Azure Data Lake gen2 & SQL Server – Getting started with a PolyBase

Imagine a scenario: your team runs SQL Server boxes, has plenty of experience in T-SQL and sometimes needs to dump results of the queries into a data lake. Or, the data is to be age-out and should be placed to an archival location. Or, yet another one scenario – the interactive querying of parquet files by joining them to local relational tables.

Starting with a release of SQL Server 2016 Microsoft delivered the PolyBase – a solution for such cases.  This post is about getting started with this feature and run a few demos: data ingestion and data retrieval.

Prerequisites

So, what is the Polybase

Let’s start a theoretical part with the official definition:

PolyBase enables your SQL Server instance to process Transact-SQL queries that read data from external data sources. SQL Server 2016 and higher can access external data in Hadoop and Azure Blob Storage.

What is PolyBase?

With a SQL Server 2019 release, the list of external data sources was expanded to Oracle, Teradata, MongoDB, and ODBC Generic Types. In this post, I will focus on connectivity between SQL Server and HDFS based data lakes, like Azure Data Lake gen2.

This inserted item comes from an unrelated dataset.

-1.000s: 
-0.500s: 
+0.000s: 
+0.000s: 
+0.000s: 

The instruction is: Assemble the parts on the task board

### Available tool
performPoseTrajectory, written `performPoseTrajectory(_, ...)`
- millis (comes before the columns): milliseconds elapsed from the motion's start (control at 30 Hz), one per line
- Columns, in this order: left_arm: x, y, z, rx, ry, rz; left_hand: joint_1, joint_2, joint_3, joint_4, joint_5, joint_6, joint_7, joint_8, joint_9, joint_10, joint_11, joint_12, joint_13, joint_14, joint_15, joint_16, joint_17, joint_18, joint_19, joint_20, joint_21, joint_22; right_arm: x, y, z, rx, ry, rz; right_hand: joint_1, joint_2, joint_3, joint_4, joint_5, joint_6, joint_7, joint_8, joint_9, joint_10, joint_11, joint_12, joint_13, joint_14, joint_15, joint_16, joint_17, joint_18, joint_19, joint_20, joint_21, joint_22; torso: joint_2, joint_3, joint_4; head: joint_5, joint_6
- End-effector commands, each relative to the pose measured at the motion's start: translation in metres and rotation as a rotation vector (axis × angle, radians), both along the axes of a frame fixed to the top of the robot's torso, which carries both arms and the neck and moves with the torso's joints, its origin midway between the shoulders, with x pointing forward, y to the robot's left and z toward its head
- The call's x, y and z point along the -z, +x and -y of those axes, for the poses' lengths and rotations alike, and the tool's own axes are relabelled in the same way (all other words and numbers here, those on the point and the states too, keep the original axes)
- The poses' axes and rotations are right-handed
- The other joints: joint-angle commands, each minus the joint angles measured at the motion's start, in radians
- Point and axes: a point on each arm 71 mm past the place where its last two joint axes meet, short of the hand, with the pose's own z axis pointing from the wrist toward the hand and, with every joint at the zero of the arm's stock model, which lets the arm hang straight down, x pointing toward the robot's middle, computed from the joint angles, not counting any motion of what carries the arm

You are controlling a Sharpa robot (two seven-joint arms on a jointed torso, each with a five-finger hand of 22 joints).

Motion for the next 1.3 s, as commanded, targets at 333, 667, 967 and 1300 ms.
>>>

PolyBase logically acts as a super-set on top of SQL Server Data Engine:


From the infrastructure point of view it is presented by a few extra windows services:


It also worth to mention that while conceptually there are a lot of similarities to the linked server, the PolyBase is still acting differently:

PolyBase Linked Servers
Database scoped object Instance scoped object
Uses ODBC drivers Uses OLEDB providers
Supports read-only operations for all data sources and insert operation for HADOOP & data pool data source only Supports both read and write operations
Queries to remote data source from a single connection can be scaled-out Queries to remote data source from a single connection cannot be scaled-out
Predicates push-down is supported Predicates push-down is supported
No separate configuration needed for availability group Separate configuration needed for each instance in availability group
Basic authentication only Basic & integrated authentication
Suitable for analytic queries processing large number of rows Suitable for OLTP queries returning single or few rows
Queries using external table cannot participate in distributed transaction Distributed queries can participate in distributed transaction

Since the theoretical part is over let’s move to a practical one and have it configured and running

A practical part or how-to get the feature configured

Step 1: Perform an initial configuration of a PolyBase on the instance level

The following script to be executed once to get all necessary options enabled:

IF NOT (SELECT SERVERPROPERTY ('IsPolyBaseInstalled') AS IsPolyBaseInstalled) = 1
	PRINT 'Polybase is not installed. Terminating.'

ELSE
BEGIN

    -- Command 1: Enable PolyBase on an instance level
    EXEC sp_configure 'polybase enabled', 1;

    -- Command 2: Set connectivity to support Azure blob storage (WASB driver)
    EXEC sp_configure @configname = 'hadoop connectivity', @configvalue = 7;

    -- Command 3: Set connectivity to support Azure blob storage (WASB driver)
    EXEC sp_configure 'allow polybase export', 1; 

    RECONFIGURE WITH OVERRIDE
END


The script contains a few commands, it worth to take a closer look on each one and see what kind of exceptions they raise if the configuration has not been executed properly.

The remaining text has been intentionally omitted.